How about the findings of "feathers " on the earliest dinosaurs coelophysis? How about teeth on an archeopteryx, or its reptilian sinus , yet there it is with an honest to God beak. Wait a minute its a birdlike reptile, or is it a reptile like bird. In fact it shares about 20 common elements between birds and reptiles . It is a sticking point that Creationists would rather not have available"To look at in a different way" because theyve not been convincing in their conclusions.


Is the hippopatamus ability to create bouyancy an ongoing modification? If we look at a hippo and study its almost(but not yet fully complete) complete adaptation to riverine life.

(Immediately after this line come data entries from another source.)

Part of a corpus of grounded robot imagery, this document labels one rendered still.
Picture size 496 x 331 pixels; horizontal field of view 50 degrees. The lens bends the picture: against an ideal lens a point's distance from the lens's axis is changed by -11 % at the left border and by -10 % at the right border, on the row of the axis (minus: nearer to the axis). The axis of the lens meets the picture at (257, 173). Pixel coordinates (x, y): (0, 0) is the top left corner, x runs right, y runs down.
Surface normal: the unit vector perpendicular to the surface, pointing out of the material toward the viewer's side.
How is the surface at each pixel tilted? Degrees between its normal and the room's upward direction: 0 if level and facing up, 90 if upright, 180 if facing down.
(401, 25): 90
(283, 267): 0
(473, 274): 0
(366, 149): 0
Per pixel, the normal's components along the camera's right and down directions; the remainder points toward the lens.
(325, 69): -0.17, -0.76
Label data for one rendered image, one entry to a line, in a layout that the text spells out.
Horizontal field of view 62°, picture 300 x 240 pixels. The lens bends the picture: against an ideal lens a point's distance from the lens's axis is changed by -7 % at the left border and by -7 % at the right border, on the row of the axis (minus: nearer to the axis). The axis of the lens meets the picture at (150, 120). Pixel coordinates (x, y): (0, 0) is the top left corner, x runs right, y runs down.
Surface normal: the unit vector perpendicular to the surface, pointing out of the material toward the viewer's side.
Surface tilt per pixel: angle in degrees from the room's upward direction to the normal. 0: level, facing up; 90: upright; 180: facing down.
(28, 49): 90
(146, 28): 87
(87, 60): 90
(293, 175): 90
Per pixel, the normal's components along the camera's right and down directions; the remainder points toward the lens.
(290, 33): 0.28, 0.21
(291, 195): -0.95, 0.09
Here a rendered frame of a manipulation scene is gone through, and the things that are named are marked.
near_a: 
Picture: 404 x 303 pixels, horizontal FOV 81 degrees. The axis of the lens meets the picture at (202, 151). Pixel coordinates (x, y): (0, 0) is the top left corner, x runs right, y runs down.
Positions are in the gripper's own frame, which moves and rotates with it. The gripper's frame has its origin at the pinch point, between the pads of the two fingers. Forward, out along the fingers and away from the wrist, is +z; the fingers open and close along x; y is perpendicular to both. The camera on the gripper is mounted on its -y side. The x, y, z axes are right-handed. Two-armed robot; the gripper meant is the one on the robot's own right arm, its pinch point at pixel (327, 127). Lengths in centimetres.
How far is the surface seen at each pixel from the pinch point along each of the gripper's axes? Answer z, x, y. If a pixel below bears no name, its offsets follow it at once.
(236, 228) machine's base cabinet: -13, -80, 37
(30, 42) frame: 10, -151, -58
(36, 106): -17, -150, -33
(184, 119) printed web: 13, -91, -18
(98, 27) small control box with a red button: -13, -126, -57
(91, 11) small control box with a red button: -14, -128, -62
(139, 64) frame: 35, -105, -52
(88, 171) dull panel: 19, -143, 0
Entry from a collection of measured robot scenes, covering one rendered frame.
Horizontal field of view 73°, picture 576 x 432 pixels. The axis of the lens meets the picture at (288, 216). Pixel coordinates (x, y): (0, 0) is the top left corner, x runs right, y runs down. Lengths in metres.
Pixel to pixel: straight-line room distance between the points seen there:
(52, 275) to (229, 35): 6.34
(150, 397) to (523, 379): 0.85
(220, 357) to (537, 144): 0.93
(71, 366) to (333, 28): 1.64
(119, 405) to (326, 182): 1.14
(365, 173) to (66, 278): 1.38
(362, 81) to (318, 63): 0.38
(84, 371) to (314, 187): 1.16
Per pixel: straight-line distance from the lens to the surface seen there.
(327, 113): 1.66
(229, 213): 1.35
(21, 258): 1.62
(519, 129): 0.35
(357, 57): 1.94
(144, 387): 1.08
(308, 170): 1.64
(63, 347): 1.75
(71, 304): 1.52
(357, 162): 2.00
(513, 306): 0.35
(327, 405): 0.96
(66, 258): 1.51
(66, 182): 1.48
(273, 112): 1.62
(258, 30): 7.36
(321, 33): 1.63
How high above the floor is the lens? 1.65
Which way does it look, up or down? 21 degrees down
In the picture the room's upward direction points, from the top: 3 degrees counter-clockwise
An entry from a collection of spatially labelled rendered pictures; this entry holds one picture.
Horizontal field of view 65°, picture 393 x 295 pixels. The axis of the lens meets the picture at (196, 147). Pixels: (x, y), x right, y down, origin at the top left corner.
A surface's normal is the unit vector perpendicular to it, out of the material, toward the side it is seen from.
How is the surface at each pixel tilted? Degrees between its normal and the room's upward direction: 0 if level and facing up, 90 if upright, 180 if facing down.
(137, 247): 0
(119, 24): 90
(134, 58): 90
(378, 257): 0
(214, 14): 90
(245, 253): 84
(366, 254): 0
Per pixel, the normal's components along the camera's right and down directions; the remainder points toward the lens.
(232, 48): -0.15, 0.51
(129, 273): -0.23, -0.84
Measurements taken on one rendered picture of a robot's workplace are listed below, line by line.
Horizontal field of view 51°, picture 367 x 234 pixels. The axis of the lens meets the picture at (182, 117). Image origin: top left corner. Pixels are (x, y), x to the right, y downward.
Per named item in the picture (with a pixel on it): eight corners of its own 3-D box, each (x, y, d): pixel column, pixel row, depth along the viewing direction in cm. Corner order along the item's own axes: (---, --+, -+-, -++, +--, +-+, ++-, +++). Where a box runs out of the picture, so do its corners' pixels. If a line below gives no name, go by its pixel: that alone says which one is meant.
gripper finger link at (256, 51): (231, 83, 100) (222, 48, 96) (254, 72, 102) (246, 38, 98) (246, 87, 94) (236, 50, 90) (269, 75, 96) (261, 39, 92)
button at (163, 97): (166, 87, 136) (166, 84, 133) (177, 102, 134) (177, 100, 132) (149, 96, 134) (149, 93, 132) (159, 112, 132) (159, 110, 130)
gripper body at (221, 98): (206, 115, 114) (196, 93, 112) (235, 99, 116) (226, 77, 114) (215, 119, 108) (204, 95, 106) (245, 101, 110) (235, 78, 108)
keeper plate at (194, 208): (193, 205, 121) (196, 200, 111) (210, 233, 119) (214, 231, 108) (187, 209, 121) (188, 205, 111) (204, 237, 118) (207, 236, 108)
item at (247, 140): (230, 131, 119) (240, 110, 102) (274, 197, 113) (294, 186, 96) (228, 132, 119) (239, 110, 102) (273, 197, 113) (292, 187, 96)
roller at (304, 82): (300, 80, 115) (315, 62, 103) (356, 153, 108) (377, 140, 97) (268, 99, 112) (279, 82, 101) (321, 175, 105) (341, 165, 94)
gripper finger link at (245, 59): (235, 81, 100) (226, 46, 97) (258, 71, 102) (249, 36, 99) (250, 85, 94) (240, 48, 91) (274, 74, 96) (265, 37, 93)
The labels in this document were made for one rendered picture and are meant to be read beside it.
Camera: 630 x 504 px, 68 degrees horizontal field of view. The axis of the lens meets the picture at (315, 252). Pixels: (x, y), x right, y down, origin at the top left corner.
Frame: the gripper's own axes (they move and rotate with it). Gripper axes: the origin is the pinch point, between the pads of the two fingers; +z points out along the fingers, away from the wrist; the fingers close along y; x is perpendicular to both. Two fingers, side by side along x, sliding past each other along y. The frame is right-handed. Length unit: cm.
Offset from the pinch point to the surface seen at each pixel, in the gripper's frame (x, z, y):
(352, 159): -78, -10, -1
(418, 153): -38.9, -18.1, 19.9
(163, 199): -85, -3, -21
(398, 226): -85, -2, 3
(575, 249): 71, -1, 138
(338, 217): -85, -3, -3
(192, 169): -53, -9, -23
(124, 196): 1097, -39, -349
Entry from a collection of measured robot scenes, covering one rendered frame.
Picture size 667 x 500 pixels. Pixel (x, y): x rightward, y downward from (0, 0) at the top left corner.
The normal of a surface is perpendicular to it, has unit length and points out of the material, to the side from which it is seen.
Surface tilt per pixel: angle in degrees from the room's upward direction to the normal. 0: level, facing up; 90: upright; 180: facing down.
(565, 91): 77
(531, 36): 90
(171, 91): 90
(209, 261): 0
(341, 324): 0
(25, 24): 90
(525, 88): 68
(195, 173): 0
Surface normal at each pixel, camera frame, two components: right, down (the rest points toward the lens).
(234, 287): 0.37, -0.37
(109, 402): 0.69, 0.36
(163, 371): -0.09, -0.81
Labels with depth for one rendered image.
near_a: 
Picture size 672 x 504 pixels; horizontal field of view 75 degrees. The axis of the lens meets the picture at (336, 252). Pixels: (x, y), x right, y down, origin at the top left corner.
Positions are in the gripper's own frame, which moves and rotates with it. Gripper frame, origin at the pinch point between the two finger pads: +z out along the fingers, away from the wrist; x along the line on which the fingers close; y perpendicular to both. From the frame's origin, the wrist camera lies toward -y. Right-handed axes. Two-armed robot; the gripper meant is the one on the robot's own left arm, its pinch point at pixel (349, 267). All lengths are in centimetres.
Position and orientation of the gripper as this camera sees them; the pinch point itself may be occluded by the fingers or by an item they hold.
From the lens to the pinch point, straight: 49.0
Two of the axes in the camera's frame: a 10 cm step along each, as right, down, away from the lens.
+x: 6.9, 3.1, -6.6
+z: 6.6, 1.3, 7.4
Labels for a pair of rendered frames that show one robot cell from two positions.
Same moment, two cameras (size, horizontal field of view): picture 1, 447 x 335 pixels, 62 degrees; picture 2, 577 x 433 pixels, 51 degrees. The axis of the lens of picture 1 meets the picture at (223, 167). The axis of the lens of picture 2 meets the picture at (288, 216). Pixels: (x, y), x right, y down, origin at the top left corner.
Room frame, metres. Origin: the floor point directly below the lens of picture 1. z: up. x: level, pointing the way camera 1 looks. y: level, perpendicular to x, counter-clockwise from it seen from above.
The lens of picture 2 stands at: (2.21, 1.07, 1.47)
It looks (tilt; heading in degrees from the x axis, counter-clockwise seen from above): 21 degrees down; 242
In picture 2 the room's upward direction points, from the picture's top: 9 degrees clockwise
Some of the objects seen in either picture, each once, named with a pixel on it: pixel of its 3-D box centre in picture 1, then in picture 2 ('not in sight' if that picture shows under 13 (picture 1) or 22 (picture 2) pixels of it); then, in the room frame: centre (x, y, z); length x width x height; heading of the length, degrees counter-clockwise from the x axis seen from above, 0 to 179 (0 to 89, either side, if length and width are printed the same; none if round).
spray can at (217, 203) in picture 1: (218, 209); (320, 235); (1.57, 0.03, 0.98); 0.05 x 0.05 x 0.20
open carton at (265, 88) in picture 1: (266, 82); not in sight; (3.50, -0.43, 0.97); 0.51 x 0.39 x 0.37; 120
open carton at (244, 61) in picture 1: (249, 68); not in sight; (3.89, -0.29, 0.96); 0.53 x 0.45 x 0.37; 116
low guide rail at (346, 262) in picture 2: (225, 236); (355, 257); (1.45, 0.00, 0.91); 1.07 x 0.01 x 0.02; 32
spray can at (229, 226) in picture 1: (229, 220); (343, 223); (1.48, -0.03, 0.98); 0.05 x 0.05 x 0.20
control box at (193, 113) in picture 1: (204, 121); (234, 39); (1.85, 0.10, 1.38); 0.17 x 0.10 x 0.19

RL wants to ignore the fossil record. He feels its a record of individual species that were not intermediates but were full end members of their kind. The only thing that trips him up is that the descendants of these fossils walk among us and he cant explain where they came from.
He wants to believe that they were already created but just didnt leave any fossils. That reasoning seems to be a cornerstone of his Creationist doctrine but NOBODY is calling him out on it and he doesnt want to bring it up lest he look a bit foolish.


IN summary, RL's position would at least be a debate , if we didnt have this annoying data from about 7 or 8 different science disciplines that clearly demonstrate that hes all wet.
0 Replies
 
farmerman
 
  1  
Mon 28 Aug, 2006 06:52 am
Quote:
There have been growing signs the Pope is considering aligning his church more closely with the theory of "intelligent design" taught in some US states. Advocates of the theory argue that some features of the universe and nature are so complex that they must have been designed by a higher intelligence. Critics say it is a disguise for creationism.


The fact that this is a major announcement from a clergyman is kind of ironic , since the IDers have been screaming "This is Science not religion"

Well, the Catholic Church has really not been seeking the well-educated as its main membership component anyway.